Tendinitis is a category of repetitive strain injury that pertains to the swelling of tendons in the body. When these tendons are overused they can swell which can cause tears and inflammation. A number of more specific RSI conditions can be grouped under the tendonitis category such as carpal tunnel syndrome or epicondylitis. Typical areas on the body that can be susceptible to tendonitis are joints such as shoulders, elbows, wrists, and hands. Sufferers will encounter pain in the affected area and possible lack of mobility, which will gradual increase in severity if not treated appropriately. Repetitive activity is a large factor in tendonitis cases.
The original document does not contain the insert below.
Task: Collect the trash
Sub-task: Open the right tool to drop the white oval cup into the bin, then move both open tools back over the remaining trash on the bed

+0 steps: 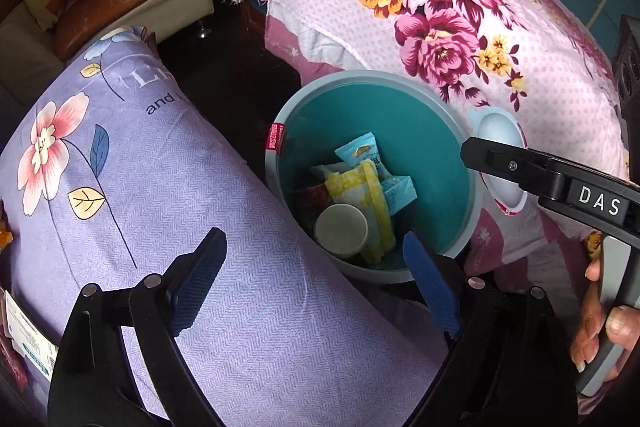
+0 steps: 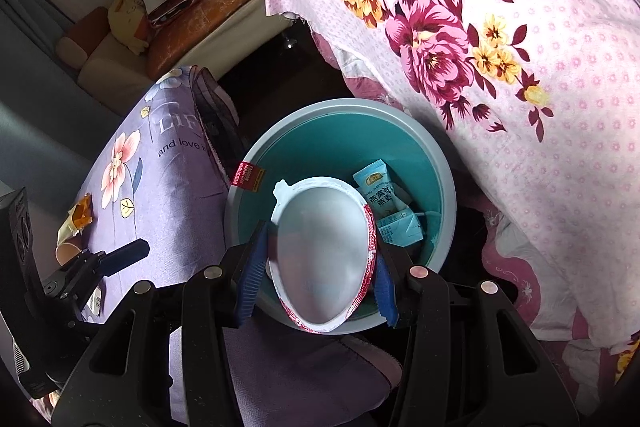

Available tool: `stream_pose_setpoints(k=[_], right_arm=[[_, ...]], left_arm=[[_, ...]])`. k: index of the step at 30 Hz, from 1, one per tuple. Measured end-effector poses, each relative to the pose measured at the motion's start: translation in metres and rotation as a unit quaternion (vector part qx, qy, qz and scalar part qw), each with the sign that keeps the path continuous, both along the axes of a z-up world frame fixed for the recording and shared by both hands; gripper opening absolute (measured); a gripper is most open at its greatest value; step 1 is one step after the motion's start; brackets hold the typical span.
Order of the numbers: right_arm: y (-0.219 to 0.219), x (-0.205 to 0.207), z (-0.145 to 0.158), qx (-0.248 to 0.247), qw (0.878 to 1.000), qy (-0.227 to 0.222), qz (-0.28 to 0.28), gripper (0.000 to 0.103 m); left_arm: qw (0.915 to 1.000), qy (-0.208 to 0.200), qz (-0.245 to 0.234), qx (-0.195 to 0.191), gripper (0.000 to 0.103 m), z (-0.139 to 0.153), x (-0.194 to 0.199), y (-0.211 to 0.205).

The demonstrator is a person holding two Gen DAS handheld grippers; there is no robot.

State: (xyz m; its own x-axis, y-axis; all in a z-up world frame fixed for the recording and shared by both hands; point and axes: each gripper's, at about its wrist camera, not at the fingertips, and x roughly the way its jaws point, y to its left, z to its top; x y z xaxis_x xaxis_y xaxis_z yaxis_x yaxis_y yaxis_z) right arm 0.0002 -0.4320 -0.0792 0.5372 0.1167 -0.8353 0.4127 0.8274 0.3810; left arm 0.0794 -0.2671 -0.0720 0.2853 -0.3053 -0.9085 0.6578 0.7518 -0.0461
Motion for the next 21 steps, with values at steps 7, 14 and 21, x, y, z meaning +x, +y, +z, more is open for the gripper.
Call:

Tenosynovitis is also a category of repetitive strain injury that pertains to the swelling of tendons in the body and also the inflammation of the synovial sheath that covers the tendons. DeQuervain's syndrome and Trigger Thumb are common forms of tenosynovitis. Tenosynovitis can last a short time (days) or in extreme cases can take months to clear, however, it is usually responsive to treatment. Repetitive activity is a large factor in tenosynovitis cases although tenosynovitis can be caused by other heath problems such as arthritis and rheumatism and (very unusually) from infection.

Thoracic Outlet Syndrome

Thoracic Outlet Syndrome is a form of repetitive strain injury that is caused by a compression of nerves (or blood vessels) going through the thoracic outlet, which is between the lower neck and armpit. Thoracic outlet syndrome can cause pain in the arm, shoulder or neck and will go in hand with a feeling of weakness in the area, tingling or numbness. Activities where there is a great deal of strain on the shoulders, neck or arms and the inherent tissue can cause an inflammation of the tendons, which can lead to thoracic outlet syndrome.